Ahmed Othmani : Le travail législatif est essentiel pour des pays qui ont la peine de mort dans leurs lois mais ne l’appliquent pas. C’est le cas du Sénégal. En juillet dernier, un projet de loi portant sur l’abolition de la peine de mort a été examiné et adopté par le Conseil des ministres sénégalais. Ce qui va permettre au pays d’abolir prochainement. Vingt-quatre pays dans le monde n’exécutent plus de condamnés à mort depuis 10 ans ou plus : l’Algérie, le Bénin, le Burkina, le Congo, la Gambie, le Kenya, Madagascar, le Mali, la Mauritanie, le Niger, la Centrafrique, le Sénégal, le Togo et la Tunisie. Ce sont des Etats qui pourraient abolir.
Afrik.com : Quel est l’engagement de PRI pour l’abolition de la peine de mort ?
Ahmed Othmani : Notre organisation a inscrit l’abolition de la peine capitale au cœur de son mandat et ce, depuis sa création. L’abolition est clairement l’un de nos objectifs et, en ce sens, nous sommes actifs sur le terrain. Notre activité se place à plusieurs niveaux : premièrement, la promotion de l’abolition à l’échelle internationale, nationale et régionale. Deuxièmement, la mise en place de programmes très spécifiques et pratiquement uniques dans certaines zones, comme les Caraïbes. Sur les cas de peine de mort, nous faisons appel auprès des instances juridiques comme le Private Council, les Cours suprêmes ou la Cour inter-américaine des droits de l’Homme. Il y a eu nombre d’arrêtés qui ont permis de casser des condamnations à la peine capitale et même de faire évoluer les lois. C’est un travail sur le long terme, de négociation avec les Etats. Nous sommes également co-fondateur avec ECPM de la Coalition mondiale contre la peine de mort, créée en 2002. Nous en sommes membre permanent. Et nous avons contribué à la première Journée mondiale contre la peine de mort, organisée le 10 octobre 2003, grâce à notre présence dans différentes régions du monde.

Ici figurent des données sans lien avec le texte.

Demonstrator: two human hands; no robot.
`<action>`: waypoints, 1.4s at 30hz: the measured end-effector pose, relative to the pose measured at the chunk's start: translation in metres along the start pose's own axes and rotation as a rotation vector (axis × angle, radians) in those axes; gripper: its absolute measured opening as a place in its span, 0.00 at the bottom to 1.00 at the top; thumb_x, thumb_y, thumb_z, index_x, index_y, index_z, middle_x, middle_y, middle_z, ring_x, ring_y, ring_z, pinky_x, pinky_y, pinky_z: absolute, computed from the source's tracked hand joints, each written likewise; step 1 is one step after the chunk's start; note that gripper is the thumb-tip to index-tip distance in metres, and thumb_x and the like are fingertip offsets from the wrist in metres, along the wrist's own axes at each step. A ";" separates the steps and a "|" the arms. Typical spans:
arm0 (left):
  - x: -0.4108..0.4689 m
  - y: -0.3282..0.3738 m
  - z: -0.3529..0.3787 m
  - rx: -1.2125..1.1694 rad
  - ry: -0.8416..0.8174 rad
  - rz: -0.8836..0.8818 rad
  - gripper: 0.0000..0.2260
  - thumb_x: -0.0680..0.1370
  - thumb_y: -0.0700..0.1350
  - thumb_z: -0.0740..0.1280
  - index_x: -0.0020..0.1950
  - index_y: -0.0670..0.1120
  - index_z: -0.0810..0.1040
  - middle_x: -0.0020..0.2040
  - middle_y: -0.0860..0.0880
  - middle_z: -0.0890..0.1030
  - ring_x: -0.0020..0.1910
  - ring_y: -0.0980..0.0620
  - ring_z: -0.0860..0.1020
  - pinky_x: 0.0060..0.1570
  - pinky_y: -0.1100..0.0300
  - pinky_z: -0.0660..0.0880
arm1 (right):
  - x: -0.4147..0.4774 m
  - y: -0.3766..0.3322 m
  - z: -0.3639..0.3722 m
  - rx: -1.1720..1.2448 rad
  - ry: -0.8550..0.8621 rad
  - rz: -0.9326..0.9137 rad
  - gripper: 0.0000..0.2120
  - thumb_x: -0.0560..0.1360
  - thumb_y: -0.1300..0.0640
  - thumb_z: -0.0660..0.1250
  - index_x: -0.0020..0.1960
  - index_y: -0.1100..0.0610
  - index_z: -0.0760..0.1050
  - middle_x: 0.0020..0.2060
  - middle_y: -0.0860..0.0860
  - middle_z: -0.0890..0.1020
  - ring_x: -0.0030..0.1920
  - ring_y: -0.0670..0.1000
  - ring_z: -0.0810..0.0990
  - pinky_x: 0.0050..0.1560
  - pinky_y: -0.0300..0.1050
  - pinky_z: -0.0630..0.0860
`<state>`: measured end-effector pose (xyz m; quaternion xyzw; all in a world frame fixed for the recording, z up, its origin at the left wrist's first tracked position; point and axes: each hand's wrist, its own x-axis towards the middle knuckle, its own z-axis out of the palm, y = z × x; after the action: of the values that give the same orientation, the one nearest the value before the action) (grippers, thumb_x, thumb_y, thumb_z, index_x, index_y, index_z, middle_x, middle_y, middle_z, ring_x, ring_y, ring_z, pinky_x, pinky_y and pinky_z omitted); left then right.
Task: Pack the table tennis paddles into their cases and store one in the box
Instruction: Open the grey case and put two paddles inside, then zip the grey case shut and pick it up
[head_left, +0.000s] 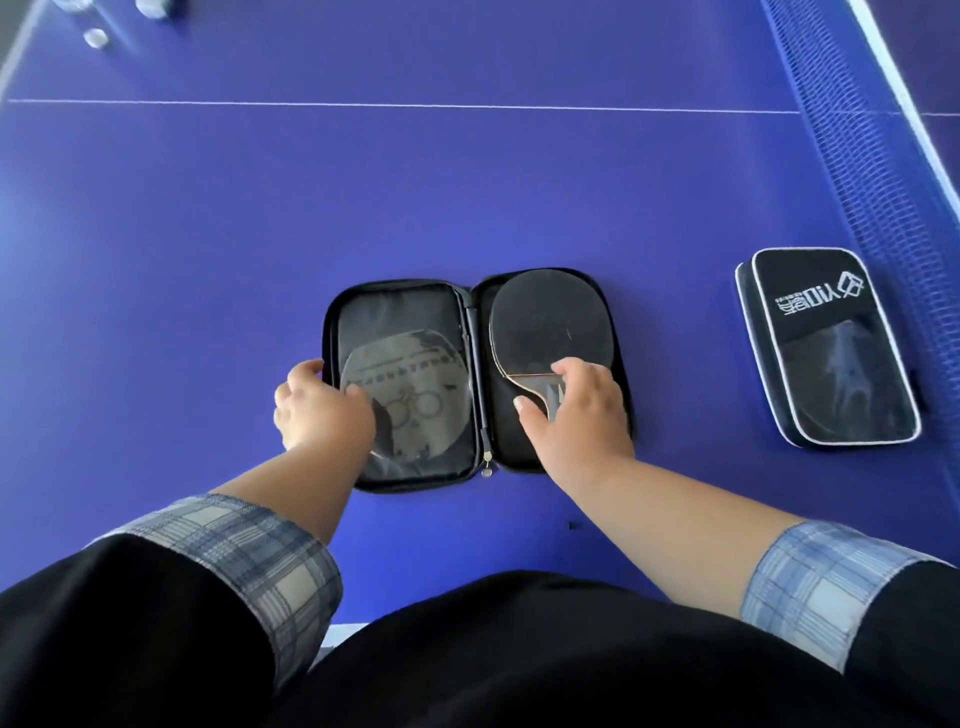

Afrik.com : Et en Afrique ?
Ahmed Othmani : Nous apportons notre appui aux mouvements nationaux et régionaux qui se battent pour l’abolition, soit par un soutien financier, soit en faisant participer des experts internationaux lors de réunions. Plus récemment, nous menons une action auprès de la Commission africaine des droits de l’Homme et des peuples pour la pousser à débattre du sujet et à prendre position contre la peine de mort.
Afrik.com : Quels sont vos autres programmes en Afrique ?
Ahmed Othmani : Nos programmes destinés au continent sont les plus anciens et les plus développés. Dès 1991, nous avons d’ailleurs organisé à Tunis la première Conférence arabo-africaine où plus de 100 Etats étaient représentés. Nous avons des programmes sur le thème de l’amélioration des conditions de détention, sur la réhabilitation des détenus, sur la prévention du crime et sur les alternatives à la prison pour les délits mineurs. Ces programmes développés en Afrique, comme au Zimbabwe, au Kenya ou au Burkina, sont devenus des modèles pour d’autres pays d’Asie et d’Europe de l’Est. En ce moment, nous travaillons au Rwanda, au Kenya, en Algérie, au Maroc, au Malawi, au Mali, au Bénin, au Burkina, en Tanzanie, en Namibie et en Ouganda. Nous avons des programmes de formation du personnel de l’administration judiciaire et des programmes pour des secteurs cibles et les groupes à risques comme les mineurs.
Afrik.com : Comme alternative à la peine de mort, vous plaidez pour des peines de prison ?
Ahmed Othmani : La solution évidente est bien sûr la commutation des peines capitales à des peines de prison à vie. Les peines de prison longues doivent être modulables car l’être humain évolue. Au Congrès de Montréal, un certain nombre d’anciens condamnés à mort seront présents. Ils sont aujourd’hui des citoyens comme les autres et à part entière. Une longue peine doit donc garder la possibilité d’avoir un terme. D’ailleurs, ce sont les pays qui appliquent ce système de longue peine modulable qui gèrent le mieux la grande criminalité. L’abolition de la peine de mort n’est pas pour demain, nous le savons, mais il faut tout faire pour que l’espace libre de peine de mort s’élargisse.